引用本文: 闫婷, 谢红薇. 混合细菌觅食和粒子群的k-means聚类算法[J]. 微电子学与计算机, 2016, 33(6): 59-62, 67.
YAN Ting, XIE Hong-wei. Novel K-means Clustering Algorithm Combining Particle Swarm Optimization and Bacterial Foraging[J]. Microelectronics & Computer, 2016, 33(6): 59-62, 67.
Citation: YAN Ting, XIE Hong-wei.
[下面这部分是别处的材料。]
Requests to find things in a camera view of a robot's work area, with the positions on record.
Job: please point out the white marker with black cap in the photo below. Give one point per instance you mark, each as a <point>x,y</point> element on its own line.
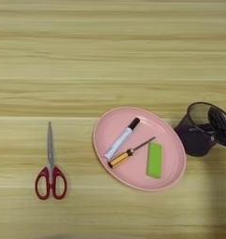
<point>119,143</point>

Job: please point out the pink oval plate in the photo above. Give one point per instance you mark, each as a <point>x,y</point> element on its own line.
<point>139,149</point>

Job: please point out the black mesh pen cup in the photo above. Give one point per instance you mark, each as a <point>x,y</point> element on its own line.
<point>192,143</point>

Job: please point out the green eraser block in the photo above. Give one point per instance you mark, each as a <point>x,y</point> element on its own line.
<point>154,161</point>

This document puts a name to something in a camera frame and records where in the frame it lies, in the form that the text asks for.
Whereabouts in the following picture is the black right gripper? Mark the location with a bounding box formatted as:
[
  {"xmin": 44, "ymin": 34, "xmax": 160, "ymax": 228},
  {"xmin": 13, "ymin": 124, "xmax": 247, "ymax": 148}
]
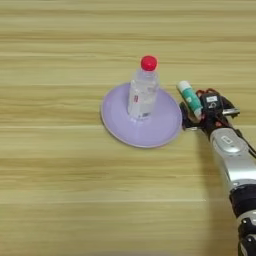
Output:
[{"xmin": 179, "ymin": 96, "xmax": 241, "ymax": 138}]

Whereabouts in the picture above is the clear bottle with red cap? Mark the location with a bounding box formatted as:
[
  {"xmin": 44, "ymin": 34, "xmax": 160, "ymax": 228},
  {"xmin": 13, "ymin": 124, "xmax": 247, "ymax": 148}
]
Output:
[{"xmin": 126, "ymin": 55, "xmax": 160, "ymax": 122}]

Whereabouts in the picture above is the purple round plate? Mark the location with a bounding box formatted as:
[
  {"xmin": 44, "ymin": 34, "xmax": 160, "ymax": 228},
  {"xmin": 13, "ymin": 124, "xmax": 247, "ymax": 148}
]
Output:
[{"xmin": 100, "ymin": 82, "xmax": 183, "ymax": 149}]

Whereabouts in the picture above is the green and white glue stick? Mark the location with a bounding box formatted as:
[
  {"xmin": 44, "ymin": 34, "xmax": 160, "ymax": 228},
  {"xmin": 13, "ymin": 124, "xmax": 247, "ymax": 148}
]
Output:
[{"xmin": 176, "ymin": 80, "xmax": 204, "ymax": 120}]

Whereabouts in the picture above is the black box with white label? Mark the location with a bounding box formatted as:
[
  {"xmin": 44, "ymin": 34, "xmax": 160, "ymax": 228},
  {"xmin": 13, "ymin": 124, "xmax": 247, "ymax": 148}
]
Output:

Novel K-means Clustering Algorithm Combining Particle Swarm Optimization and Bacterial Foraging[J]. Microelectronics & Computer, 2016, 33(6): 59-62, 67.

混合细菌觅食和粒子群的k-means聚类算法

Novel K-means Clustering Algorithm Combining Particle Swarm Optimization and Bacterial Foraging

  • 摘要: 针对传统k-means聚类算法中初值的敏感性, 容易陷入局部最优解的缺陷, 提出了一种优化初始聚类中心的k-means聚类算法.该算法将全局搜索能力强的粒子群算法与局部搜索能力强的细菌觅食算法结合, 将细菌的趋化行为简化为粒子群中粒子寻找最优解的过程, 再利用细菌完成复制、迁徙操作.将混合算法的最优解确定为初始聚类中心, 解决了k-means算法随机选择聚类中心的弊端.对Iris、Wine、Glass等UCI数据集的测试结果表明, 该算法的准确率和稳定性都高于流行的聚类算法, 能够更有效地解决复杂的优化问题.

     

    Abstract: This paper, we propose a novel clustering algorithm combining bacterial foraging algorithm (BFO) which has high global search ability with particle swarm algorithm (PSO)which has high local search ability based on the initial values of traditional k-means clustering algorithm is sensitive and easy to fall into local optimum solution, in order to optimize the initial cluster centers of K-means clustering algorithm. The chemotaxis of bacteria is simplified as the process of searching for the optimal solution of the particles in the particle swarm, and then the bacterias complete the further operation of reproduction and elimination-dispersal. The optimal solution of the hybrid algorithm is determined as the initial clustering center, and the disadvantages of the k-means algorithm are solved. The results on standard date set Iris, Wine, Glass of UCI display that the accuracy and stability of this proposed algorithm is higher than that of the popular clustering algorithms, at the same time, it can solve complex optimization problems most effectively.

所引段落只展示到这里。